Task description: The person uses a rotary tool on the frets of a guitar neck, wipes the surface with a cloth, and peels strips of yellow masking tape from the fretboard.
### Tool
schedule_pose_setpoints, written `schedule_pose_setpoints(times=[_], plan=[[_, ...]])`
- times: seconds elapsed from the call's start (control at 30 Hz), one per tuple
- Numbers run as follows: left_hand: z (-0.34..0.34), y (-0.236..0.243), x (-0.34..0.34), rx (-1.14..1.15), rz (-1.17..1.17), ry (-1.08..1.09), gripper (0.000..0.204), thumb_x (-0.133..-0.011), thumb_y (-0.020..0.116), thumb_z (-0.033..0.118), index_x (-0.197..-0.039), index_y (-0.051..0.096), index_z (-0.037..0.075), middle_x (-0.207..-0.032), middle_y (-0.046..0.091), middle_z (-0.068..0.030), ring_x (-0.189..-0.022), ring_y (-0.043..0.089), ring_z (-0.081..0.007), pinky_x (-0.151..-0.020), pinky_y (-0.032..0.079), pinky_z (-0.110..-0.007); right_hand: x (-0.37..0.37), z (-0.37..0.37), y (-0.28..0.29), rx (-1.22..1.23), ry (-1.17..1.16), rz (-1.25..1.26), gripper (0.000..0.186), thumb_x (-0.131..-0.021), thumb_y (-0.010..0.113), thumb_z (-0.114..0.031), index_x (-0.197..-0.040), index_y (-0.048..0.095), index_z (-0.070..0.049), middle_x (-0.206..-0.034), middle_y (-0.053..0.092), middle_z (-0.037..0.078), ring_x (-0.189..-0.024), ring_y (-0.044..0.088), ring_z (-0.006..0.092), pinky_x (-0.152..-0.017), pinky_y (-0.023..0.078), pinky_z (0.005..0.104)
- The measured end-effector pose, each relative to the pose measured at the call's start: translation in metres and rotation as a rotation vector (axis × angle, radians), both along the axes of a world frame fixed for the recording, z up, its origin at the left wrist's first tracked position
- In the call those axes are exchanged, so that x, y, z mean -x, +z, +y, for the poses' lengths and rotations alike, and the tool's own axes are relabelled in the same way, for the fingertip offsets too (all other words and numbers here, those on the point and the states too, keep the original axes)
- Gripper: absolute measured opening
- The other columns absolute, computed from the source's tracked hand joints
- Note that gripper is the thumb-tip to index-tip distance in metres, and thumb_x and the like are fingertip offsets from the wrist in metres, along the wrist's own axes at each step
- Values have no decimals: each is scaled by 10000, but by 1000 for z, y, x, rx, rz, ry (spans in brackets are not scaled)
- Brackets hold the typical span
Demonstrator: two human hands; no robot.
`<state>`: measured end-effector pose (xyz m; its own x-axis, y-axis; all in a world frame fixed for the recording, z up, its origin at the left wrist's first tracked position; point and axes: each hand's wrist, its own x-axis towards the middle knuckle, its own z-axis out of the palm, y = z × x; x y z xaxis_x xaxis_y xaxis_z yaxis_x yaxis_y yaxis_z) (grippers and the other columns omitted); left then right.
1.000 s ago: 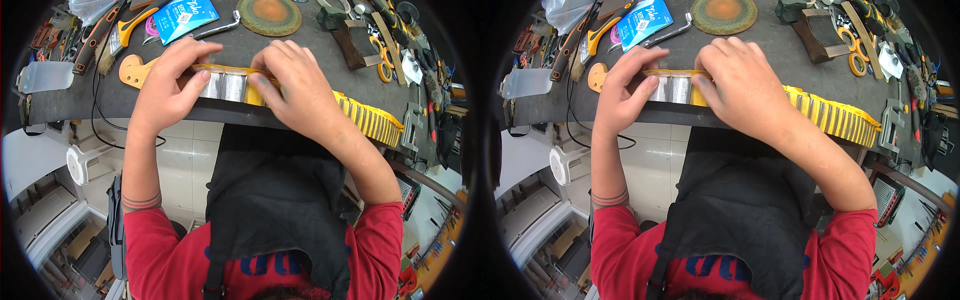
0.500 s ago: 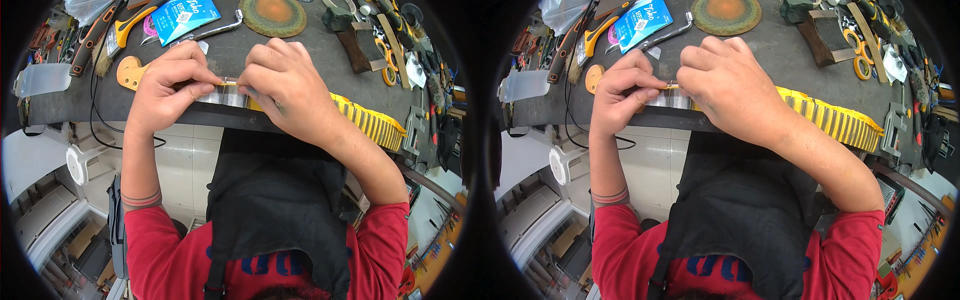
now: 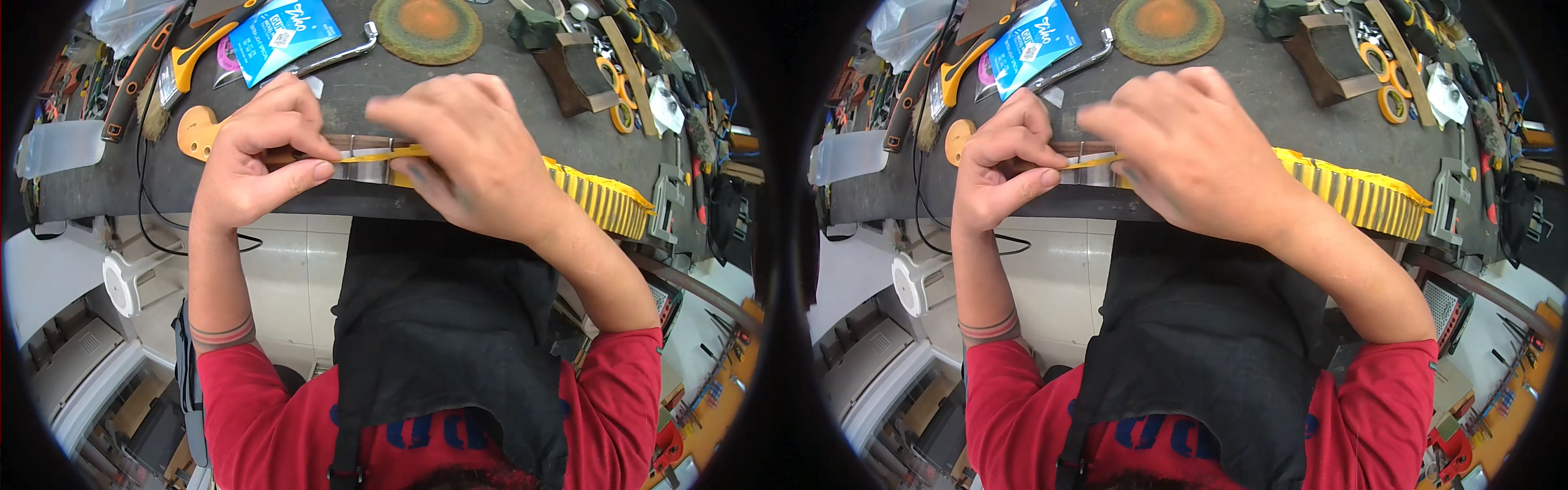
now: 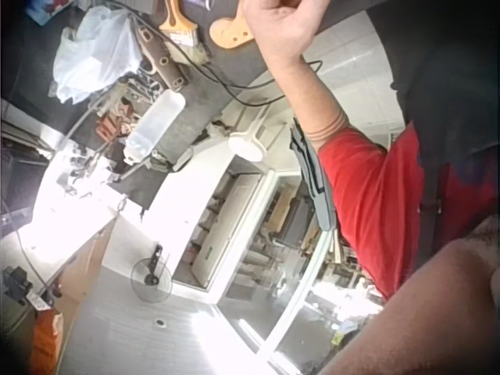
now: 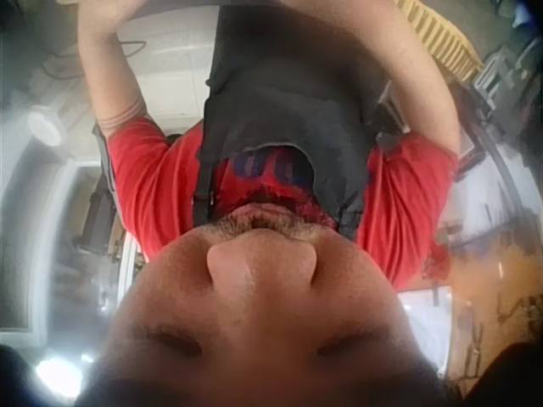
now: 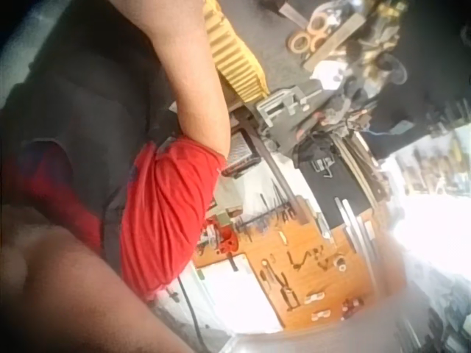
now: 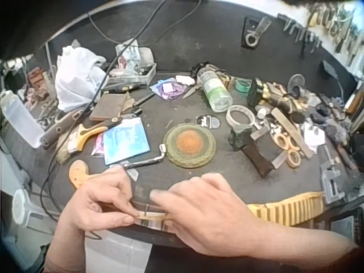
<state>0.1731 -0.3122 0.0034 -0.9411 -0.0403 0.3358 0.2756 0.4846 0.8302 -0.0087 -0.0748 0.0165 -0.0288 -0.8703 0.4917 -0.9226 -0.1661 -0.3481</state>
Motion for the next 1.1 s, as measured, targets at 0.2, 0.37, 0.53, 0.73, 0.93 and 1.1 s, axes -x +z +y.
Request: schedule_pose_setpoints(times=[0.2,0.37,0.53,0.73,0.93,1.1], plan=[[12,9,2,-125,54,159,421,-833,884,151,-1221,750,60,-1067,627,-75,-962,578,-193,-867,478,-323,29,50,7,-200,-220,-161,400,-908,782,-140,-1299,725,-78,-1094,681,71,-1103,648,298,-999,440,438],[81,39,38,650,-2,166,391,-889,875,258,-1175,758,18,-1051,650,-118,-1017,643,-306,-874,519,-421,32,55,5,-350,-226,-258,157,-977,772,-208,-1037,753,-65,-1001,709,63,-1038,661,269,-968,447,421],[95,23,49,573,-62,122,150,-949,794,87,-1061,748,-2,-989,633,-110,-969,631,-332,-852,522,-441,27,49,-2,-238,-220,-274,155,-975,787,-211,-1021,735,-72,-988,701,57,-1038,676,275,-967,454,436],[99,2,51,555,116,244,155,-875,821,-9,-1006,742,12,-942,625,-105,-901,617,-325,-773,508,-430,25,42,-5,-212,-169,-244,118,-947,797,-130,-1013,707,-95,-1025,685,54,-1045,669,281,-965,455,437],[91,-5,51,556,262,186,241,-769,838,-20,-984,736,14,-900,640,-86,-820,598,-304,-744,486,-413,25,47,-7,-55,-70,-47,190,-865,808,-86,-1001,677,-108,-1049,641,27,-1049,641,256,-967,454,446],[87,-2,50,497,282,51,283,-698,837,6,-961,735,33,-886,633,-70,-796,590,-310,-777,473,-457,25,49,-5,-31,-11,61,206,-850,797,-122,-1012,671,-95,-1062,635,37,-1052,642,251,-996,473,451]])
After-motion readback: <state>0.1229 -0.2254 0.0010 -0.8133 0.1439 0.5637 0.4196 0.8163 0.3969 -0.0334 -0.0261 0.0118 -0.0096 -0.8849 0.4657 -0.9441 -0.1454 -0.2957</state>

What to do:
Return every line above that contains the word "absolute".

Solution for this problem:
- Gripper: absolute measured opening
- The other columns absolute, computed from the source's tracked hand joints

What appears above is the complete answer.